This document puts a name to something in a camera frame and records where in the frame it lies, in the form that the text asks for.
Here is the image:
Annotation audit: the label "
════════════════
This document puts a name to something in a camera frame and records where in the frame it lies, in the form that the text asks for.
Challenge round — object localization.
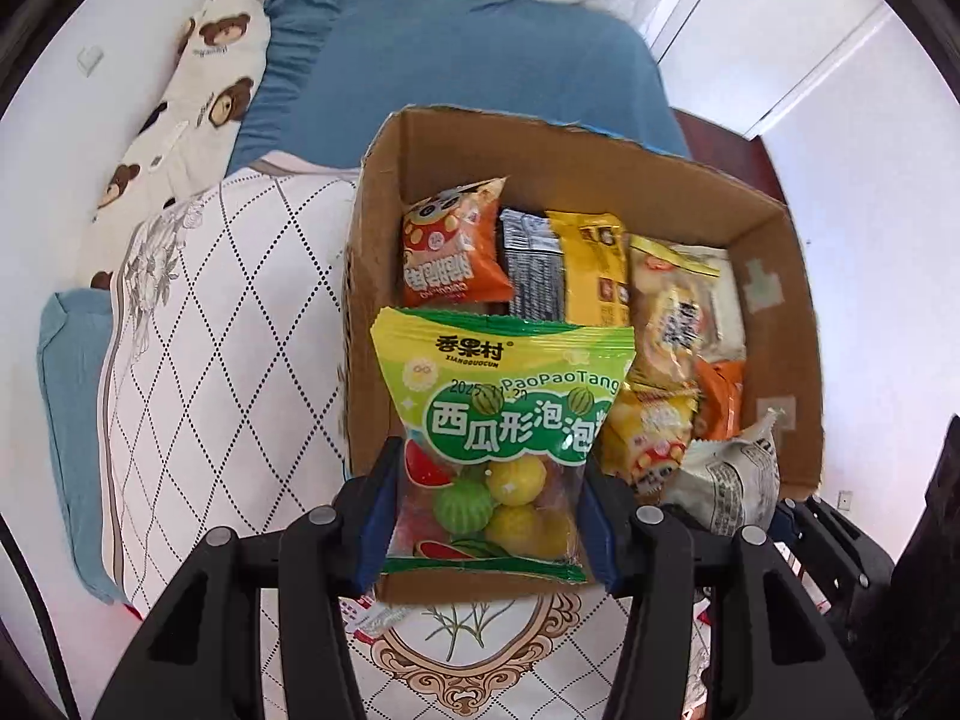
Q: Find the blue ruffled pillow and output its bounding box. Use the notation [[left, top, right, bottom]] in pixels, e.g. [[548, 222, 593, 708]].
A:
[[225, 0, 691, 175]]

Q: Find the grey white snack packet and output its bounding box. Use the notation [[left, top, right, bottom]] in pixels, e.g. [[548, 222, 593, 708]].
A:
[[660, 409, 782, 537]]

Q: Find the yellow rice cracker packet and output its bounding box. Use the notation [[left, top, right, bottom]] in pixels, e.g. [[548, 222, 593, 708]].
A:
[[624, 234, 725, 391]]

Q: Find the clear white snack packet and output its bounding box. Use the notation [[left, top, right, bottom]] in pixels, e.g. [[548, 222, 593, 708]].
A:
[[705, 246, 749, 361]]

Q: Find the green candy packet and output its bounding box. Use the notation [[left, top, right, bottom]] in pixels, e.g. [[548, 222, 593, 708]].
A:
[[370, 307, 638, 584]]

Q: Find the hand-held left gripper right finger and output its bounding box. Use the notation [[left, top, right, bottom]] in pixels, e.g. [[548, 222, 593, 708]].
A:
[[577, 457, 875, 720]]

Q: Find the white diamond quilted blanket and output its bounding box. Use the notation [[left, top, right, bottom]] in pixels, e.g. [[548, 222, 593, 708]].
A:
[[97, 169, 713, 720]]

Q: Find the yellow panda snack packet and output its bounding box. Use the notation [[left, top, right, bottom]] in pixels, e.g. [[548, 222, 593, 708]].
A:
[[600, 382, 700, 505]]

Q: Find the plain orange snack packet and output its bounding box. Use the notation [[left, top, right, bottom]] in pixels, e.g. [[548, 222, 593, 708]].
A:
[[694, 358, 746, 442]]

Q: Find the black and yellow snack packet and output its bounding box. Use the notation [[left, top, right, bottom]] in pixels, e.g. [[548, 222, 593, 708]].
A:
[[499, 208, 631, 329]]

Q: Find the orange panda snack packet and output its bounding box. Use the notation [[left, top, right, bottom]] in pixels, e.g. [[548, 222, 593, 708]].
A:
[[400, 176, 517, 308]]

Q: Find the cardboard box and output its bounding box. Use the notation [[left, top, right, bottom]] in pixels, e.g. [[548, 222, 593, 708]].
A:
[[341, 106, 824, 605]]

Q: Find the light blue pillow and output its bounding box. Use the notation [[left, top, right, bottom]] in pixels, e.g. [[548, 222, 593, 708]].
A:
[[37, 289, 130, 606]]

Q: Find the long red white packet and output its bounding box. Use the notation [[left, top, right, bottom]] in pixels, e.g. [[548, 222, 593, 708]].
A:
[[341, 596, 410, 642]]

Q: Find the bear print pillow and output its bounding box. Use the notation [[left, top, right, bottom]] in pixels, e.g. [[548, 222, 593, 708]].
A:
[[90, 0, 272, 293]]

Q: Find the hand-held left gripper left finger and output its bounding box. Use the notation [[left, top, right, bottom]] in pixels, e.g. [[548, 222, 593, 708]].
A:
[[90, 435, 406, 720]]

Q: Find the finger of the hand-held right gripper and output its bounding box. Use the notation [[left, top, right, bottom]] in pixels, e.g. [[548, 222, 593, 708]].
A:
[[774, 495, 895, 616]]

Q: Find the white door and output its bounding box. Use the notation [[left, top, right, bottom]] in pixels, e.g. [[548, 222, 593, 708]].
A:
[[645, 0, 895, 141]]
════════════════
# Work instructions
Return all lines in the data that include the word "blue".

# Completed task
Q: Find the blue ruffled pillow and output its bounding box. Use the notation [[left, top, right, bottom]] in pixels, e.g. [[548, 222, 593, 708]].
Q: Find the light blue pillow and output its bounding box. Use the notation [[left, top, right, bottom]] in pixels, e.g. [[548, 222, 593, 708]].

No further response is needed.